In some forms of X-rays, a chemical called contrast medium is given to the patient to help outline a specific body area on X-ray film. This chemical can be swallowed, given as an enema or injected into a vein. The contrast medium appears white on the X-ray film, and can produce a sharp outline of structures such as the digestive tract and the paths of blood vessels.
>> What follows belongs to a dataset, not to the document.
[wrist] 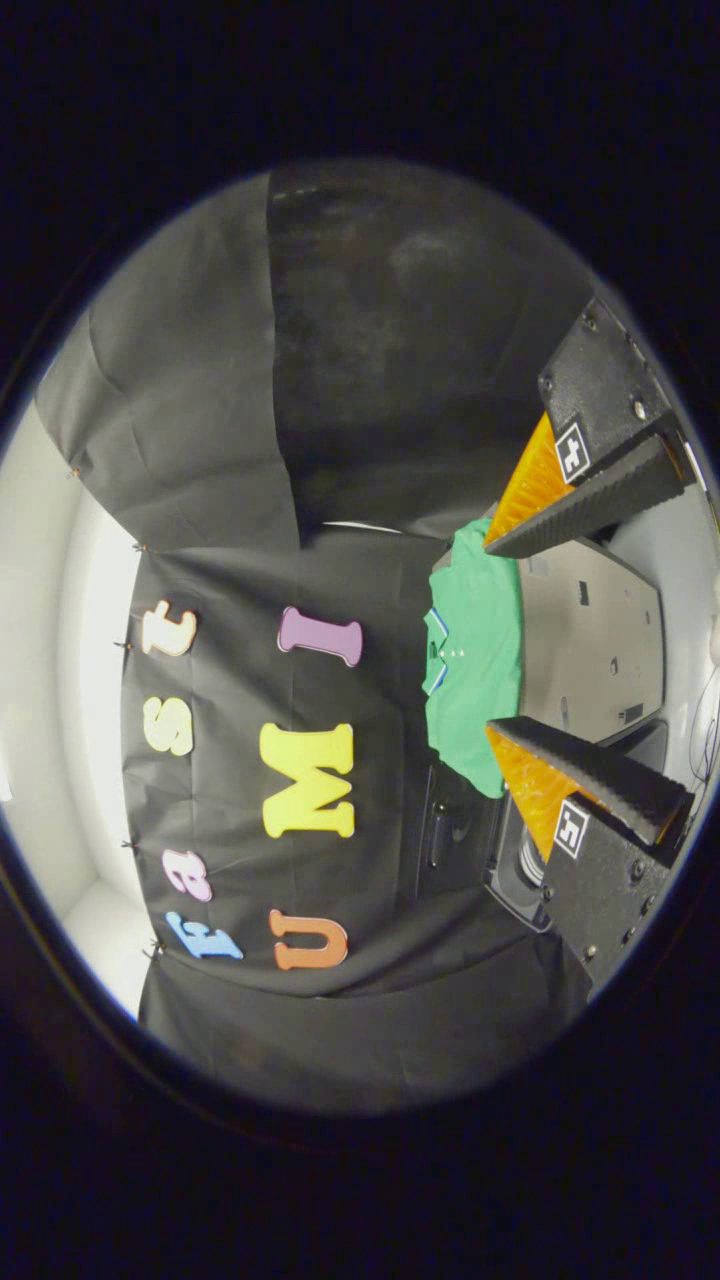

While X-rays themselves are painless, there may be some mild discomfort from a pin prick or from an enema if contrast medium is used. Some X-rays take less than a minute, while longer X-ray procedures may take an hour or more.

What It"s Used For

X-rays are used for many purposes, including determining if a bone is broken, seeing whether an internal organ is infected, and looking for cancer. There are many different types of X-rays currently used to detect cancer. For example, both mammography (a series of breast X-rays) and the barium enema (a series of bowel X-rays with contrast medium), are routine procedures sometimes used for cancer screening in adults of certain age groups. To check for tumors in precise cross-sections of the body, a computed tomography (CT) scan also can be used. A CT scan is a series of X-rays linked to computer technology. Even without using specialized techniques, uncomplicated, routine X-rays often can show abnormal shadows or silhouettes that might be cancerous tumors.